[Extracted records]
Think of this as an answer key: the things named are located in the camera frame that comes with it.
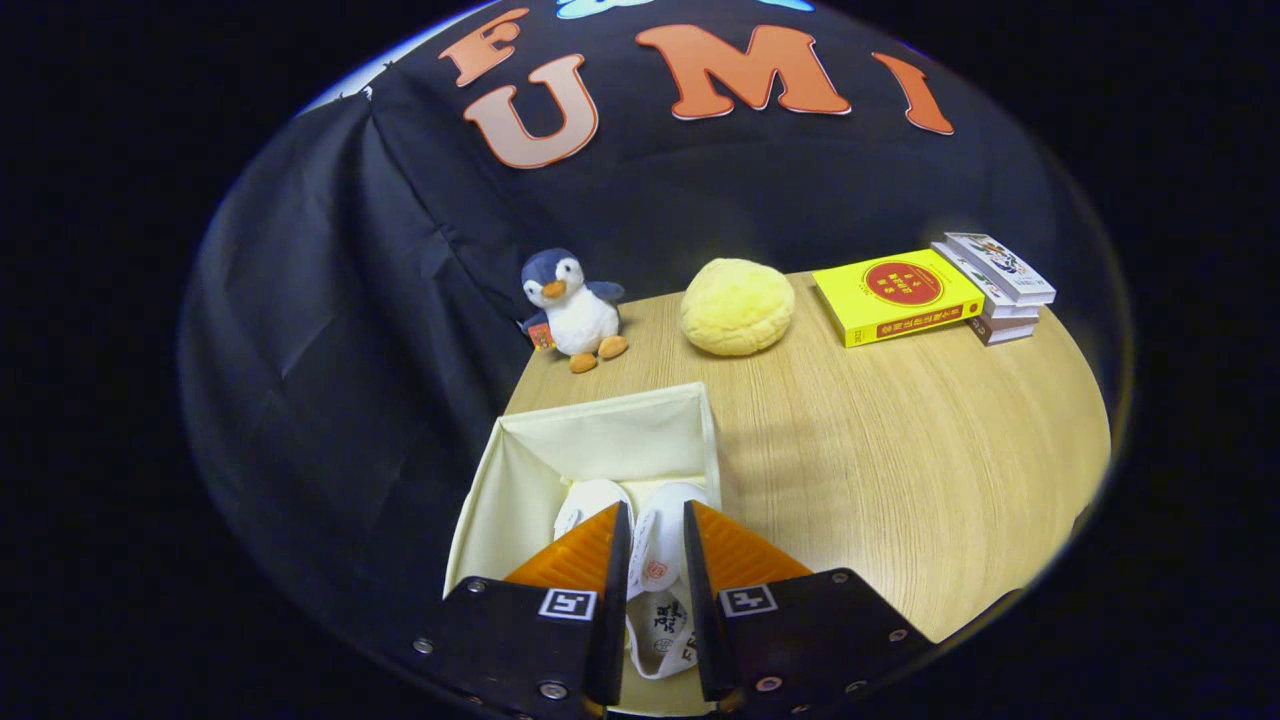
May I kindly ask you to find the yellow round plush bun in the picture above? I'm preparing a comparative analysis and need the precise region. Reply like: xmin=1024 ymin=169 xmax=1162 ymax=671
xmin=680 ymin=258 xmax=797 ymax=357

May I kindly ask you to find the penguin plush toy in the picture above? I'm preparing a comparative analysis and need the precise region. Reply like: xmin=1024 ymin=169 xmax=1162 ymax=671
xmin=519 ymin=248 xmax=630 ymax=374

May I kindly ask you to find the plain white book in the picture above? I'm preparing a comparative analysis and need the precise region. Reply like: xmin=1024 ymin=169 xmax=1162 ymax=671
xmin=930 ymin=241 xmax=1041 ymax=319

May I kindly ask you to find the yellow book with red circle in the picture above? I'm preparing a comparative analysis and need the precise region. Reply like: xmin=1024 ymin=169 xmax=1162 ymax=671
xmin=812 ymin=249 xmax=986 ymax=349

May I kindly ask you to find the cream fabric storage box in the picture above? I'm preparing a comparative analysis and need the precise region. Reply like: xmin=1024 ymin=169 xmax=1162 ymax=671
xmin=443 ymin=381 xmax=723 ymax=717

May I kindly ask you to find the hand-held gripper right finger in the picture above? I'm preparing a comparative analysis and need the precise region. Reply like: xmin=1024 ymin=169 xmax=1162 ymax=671
xmin=683 ymin=500 xmax=936 ymax=706

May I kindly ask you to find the white book with illustrated cover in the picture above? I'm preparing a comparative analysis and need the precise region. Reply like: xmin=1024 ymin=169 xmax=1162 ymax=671
xmin=944 ymin=232 xmax=1057 ymax=306

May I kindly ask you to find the white shoe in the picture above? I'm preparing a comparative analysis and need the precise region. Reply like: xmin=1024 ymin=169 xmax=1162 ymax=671
xmin=553 ymin=478 xmax=633 ymax=541
xmin=625 ymin=482 xmax=711 ymax=681

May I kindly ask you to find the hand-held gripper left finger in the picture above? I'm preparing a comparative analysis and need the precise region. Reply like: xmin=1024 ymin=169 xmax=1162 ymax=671
xmin=415 ymin=500 xmax=633 ymax=720

— What needs to be done —
Set down the lines from the one with "May I kindly ask you to find the hand-held gripper left" through the end of the data above. Keep each exactly as written and add no other line.

— Response area —
May I kindly ask you to find the hand-held gripper left finger in the picture above? I'm preparing a comparative analysis and need the precise region. Reply like: xmin=1024 ymin=169 xmax=1162 ymax=671
xmin=415 ymin=500 xmax=633 ymax=720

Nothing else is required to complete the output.